— ACTION ITEM —
There is material below. Print exactly the lines starting at the line with "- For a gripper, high" and ending at the line with "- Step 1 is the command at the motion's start", ends included, and no others.

— GIVEN INFORMATION —

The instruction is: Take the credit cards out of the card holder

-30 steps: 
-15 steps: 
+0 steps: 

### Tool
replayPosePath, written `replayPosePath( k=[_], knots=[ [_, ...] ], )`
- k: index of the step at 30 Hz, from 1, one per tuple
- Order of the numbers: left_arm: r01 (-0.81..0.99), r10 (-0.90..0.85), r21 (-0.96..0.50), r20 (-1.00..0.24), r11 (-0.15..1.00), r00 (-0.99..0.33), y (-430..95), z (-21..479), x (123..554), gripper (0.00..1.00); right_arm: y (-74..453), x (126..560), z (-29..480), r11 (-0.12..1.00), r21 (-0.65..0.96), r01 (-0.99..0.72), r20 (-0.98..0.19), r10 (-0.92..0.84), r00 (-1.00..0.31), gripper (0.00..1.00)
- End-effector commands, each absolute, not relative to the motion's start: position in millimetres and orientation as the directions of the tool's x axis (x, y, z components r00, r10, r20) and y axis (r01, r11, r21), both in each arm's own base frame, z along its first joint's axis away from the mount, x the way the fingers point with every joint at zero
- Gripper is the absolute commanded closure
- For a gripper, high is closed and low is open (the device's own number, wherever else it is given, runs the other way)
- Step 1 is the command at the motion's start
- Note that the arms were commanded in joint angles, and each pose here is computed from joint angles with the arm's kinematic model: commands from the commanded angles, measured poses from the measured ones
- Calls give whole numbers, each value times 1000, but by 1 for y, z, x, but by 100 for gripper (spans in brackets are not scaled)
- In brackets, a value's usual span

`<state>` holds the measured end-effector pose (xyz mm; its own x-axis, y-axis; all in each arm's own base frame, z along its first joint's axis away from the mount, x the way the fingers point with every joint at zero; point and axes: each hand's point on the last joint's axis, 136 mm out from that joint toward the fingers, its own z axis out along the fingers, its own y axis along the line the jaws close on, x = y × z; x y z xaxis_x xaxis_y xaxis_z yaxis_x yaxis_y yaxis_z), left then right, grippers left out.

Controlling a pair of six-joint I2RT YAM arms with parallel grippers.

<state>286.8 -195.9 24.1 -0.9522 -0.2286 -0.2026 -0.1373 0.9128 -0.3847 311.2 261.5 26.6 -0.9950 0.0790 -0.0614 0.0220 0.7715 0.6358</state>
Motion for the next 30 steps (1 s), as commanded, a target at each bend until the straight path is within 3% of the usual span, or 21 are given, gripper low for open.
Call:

— EXERCISE RESULT —
- For a gripper, high is closed and low is open (the device's own number, wherever else it is given, runs the other way)
- Step 1 is the command at the motion's start

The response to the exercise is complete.